Apache Configuration
The first step is to configure Apache to act as an HTTP and HTTPS proxy. To do so on a recent Fedora system, you should create a file and place it in /etc/httpd/conf.d. The name of the file is somewhat arbitrary, but it should end in .conf. Also, the files in this directory are processed in alphabetic order, and so you may want to choose a name earlier in the alphabetic sort order if there is a chance another file may interfere. Neglecting this, assume that the file name chosen is 10-proxy.conf.
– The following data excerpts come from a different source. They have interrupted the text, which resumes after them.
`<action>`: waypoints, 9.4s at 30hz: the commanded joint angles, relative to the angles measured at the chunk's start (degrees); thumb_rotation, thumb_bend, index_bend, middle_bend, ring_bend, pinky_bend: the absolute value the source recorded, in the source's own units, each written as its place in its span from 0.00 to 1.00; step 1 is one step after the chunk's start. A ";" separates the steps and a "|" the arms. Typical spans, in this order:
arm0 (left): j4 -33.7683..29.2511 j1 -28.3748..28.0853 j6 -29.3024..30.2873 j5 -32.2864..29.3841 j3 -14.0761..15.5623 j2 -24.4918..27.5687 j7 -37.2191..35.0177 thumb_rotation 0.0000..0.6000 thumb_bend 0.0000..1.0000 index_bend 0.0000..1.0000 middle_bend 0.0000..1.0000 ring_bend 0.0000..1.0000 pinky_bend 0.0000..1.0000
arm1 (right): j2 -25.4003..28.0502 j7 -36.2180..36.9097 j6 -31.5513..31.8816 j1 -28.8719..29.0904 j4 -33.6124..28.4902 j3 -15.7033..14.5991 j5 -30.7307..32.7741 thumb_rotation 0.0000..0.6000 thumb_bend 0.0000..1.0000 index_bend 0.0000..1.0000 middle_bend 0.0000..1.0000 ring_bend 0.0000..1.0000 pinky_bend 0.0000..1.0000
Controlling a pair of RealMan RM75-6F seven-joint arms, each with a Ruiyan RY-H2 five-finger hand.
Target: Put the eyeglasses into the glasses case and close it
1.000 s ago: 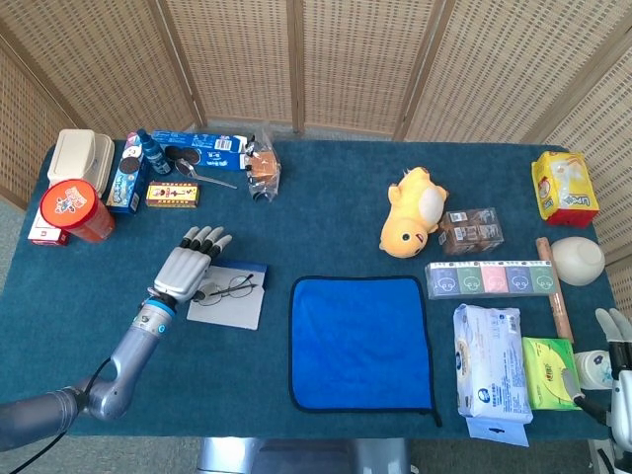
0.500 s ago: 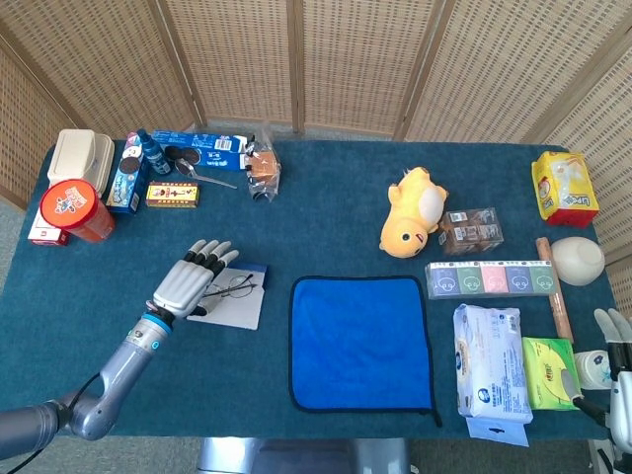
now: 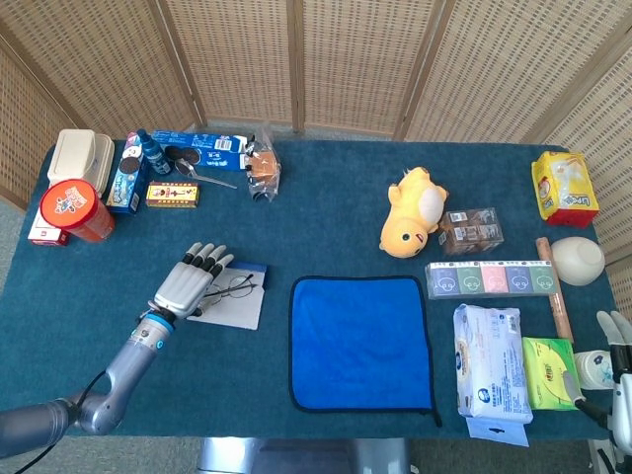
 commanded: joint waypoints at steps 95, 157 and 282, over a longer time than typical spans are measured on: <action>-10.50 -9.20 -13.02 -15.60 -0.80 6.70 -5.65 1.00 0.27 0.00 0.07 0.00 0.12 | 1.73 -2.97 -3.45 1.28 -1.64 -1.80 -3.86 1.00 0.28 0.09 0.09 0.00 0.08; -26.96 0.22 -5.11 2.96 9.92 11.58 -13.91 1.00 0.27 0.00 0.06 0.00 0.04 | 0.70 -3.16 -4.99 3.25 -1.09 -2.88 -5.91 1.00 0.28 0.09 0.09 0.00 0.08; 19.56 49.79 44.22 48.28 23.59 -2.69 -7.15 1.00 0.29 0.00 0.00 0.00 0.01 | 0.46 6.97 -4.30 7.65 7.07 -7.02 -15.99 1.00 0.28 0.07 0.09 0.00 0.08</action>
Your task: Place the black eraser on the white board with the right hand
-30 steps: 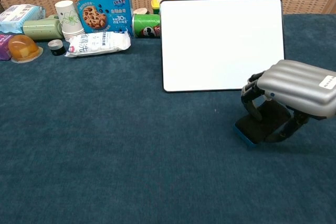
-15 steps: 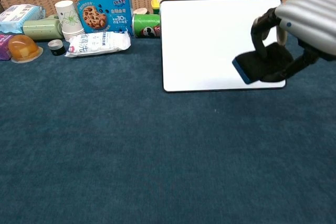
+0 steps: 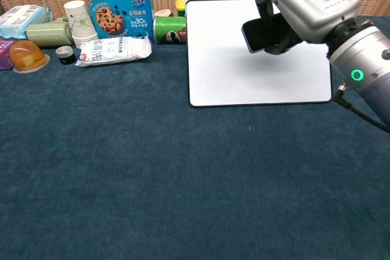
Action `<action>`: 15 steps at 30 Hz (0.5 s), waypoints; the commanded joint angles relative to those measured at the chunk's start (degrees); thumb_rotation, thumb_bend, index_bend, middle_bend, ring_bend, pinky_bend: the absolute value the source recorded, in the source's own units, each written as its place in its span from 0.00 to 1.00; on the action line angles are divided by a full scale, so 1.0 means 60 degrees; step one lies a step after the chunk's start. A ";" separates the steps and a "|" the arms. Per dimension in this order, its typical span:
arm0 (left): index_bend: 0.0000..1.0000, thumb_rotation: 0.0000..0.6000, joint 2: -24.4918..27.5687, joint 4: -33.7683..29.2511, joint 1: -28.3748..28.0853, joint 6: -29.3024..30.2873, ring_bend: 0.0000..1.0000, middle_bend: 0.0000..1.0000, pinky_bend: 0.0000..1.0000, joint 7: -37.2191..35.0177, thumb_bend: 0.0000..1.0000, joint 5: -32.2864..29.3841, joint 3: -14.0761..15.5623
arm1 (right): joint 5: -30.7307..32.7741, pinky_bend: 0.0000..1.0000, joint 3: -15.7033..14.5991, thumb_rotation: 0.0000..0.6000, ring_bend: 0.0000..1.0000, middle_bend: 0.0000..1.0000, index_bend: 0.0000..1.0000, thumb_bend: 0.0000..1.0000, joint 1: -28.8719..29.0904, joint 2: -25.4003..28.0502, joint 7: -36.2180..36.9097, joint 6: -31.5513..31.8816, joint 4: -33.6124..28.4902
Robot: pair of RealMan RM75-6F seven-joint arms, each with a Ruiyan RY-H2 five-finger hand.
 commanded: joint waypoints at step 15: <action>0.00 1.00 0.0124 0.0258 -0.0033 0.0032 0.00 0.00 0.06 -0.0642 0.09 0.0001 -0.0006 | 0.1312 0.62 0.0562 1.00 0.49 0.59 0.65 0.17 0.1075 -0.1216 -0.0076 -0.0623 0.1597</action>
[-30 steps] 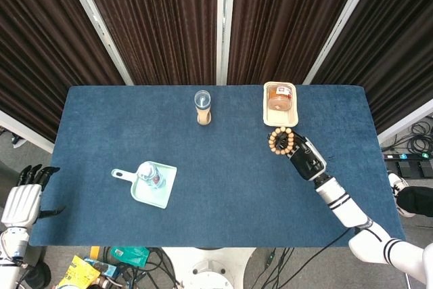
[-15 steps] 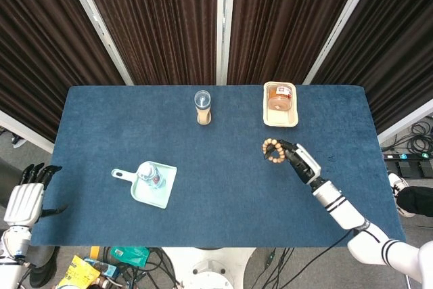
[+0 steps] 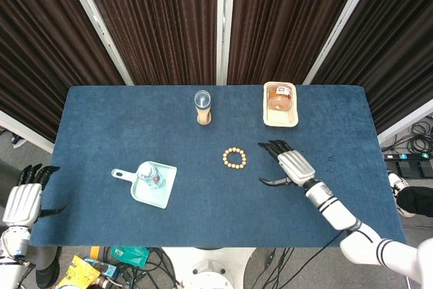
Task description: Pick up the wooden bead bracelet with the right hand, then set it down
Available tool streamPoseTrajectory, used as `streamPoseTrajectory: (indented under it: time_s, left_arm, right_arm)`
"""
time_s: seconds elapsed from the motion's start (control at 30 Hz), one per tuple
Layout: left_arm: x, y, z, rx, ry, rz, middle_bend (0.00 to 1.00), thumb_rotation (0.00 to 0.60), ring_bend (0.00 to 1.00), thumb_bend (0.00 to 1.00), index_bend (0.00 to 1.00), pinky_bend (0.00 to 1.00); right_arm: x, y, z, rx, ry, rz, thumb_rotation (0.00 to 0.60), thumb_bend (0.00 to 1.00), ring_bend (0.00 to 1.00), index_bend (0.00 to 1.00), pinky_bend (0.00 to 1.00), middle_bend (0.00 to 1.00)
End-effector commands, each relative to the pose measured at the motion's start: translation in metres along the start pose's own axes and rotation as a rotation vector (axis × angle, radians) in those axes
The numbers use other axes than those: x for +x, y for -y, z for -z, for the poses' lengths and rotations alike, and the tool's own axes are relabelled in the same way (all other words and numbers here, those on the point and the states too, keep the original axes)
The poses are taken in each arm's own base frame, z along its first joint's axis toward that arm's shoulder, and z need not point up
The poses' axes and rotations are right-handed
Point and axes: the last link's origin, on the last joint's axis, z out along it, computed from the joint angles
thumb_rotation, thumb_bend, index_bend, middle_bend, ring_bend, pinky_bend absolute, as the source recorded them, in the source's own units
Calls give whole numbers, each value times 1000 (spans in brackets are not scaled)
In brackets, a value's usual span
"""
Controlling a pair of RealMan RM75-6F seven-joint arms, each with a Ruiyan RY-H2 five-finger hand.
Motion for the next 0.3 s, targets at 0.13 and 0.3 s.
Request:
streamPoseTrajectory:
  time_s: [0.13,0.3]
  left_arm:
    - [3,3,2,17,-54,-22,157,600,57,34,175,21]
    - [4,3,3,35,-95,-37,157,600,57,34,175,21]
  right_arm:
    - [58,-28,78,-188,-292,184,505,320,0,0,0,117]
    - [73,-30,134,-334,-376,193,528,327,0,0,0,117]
This file is suitable for use on an Apache version 2.4 or later server. It explicitly prevents proxying to any other destination than localhost port 22:
<VirtualHost _default_:80>
ProxyRequests on
ProxyVia block
AllowCONNECT 22
<Proxy *>
# Deny all proxying by default ...
Require all denied
</Proxy>
<Proxy 127.0.0.1>
# Now allow proxying through localhost only
Require all granted
</Proxy>
</VirtualHost>
<IfModule mod_ssl.c>
<VirtualHost _default_:443>
# enable ssl
SSLEngine on
# proxytunnel
ProxyRequests On
AllowConnect 22
<Proxy *>
# Deny all proxying by default ...
Require all denied
</Proxy>
<Proxy 127.0.0.1>
# Now allow proxying by localhost only
Require all granted
</Proxy>
</VirtualHost>
</IfModule>
This file configures a proxy for both port 80 and 443. You can remove the appropriate section if you only want one port to act as a proxy.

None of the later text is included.